Nem todos os Lexotans do mundo fariam D. Joana dormir, ela já havia implicado com o cachorro. Com medo de aborrecer a vizinha sua amiga, ela ia levando. Um dia adentrou o consultório de um médico seu sobrinho, que já foi falando:
-E aí, tia, veio buscar a receita para o Lexotan, não é?
-Sim, meu filho, mas também quero uma receita para comprar o sonífero mais forte que tiver.
-Pra que isso, tia?
Ela contou-lhe sobre o cachorro, que não conseguia dormir, que parecia que o cachorro estava debaixo da cama dela, etc.
-Por quê a senhora não conversa com a vizinha tia?
-Não quero amolá-la, ela se apegou muito ao cachorro, me dê a receita e eu cuido do resto.
O médico deu a receita e recomendou:
-Veja lá, tia, tome só meio comprimido, mas não vá se acostumar, esse remédio é muito forte.

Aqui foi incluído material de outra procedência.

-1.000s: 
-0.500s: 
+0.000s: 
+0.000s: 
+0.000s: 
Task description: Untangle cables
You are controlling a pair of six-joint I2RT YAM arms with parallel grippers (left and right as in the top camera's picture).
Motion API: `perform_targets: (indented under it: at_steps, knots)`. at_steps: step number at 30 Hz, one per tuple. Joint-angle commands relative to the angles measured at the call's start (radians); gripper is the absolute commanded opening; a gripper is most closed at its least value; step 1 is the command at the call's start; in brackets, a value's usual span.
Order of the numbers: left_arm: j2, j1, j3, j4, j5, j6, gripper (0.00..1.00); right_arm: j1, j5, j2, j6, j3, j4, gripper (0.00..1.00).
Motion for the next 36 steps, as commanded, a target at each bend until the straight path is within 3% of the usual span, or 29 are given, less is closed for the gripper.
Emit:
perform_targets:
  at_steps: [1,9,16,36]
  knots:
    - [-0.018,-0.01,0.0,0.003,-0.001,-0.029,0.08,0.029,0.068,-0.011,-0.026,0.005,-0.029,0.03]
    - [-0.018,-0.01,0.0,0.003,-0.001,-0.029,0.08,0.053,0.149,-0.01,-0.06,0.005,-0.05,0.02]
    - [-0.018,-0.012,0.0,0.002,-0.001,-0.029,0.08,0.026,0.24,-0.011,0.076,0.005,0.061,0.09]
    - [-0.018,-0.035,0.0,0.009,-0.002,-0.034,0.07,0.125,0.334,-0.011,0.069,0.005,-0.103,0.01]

A velha agradeceu e foi embora. Dias depois recebeu a visita do sobrinho que perguntou:
-E aí, tia, tá dormindo bem?
-Estou sim, meu filho, graças a Deus.
-Graças a Deus e ao remédio né?
-Sim, sobrinho, o remédio foi ótimo...
-A senhora está tomando apenas meio comprimido não é?
-Que isso, sobrinho, eu não tomei aquele remédio não...
-Uai, então por quê a senhora pediu a receita?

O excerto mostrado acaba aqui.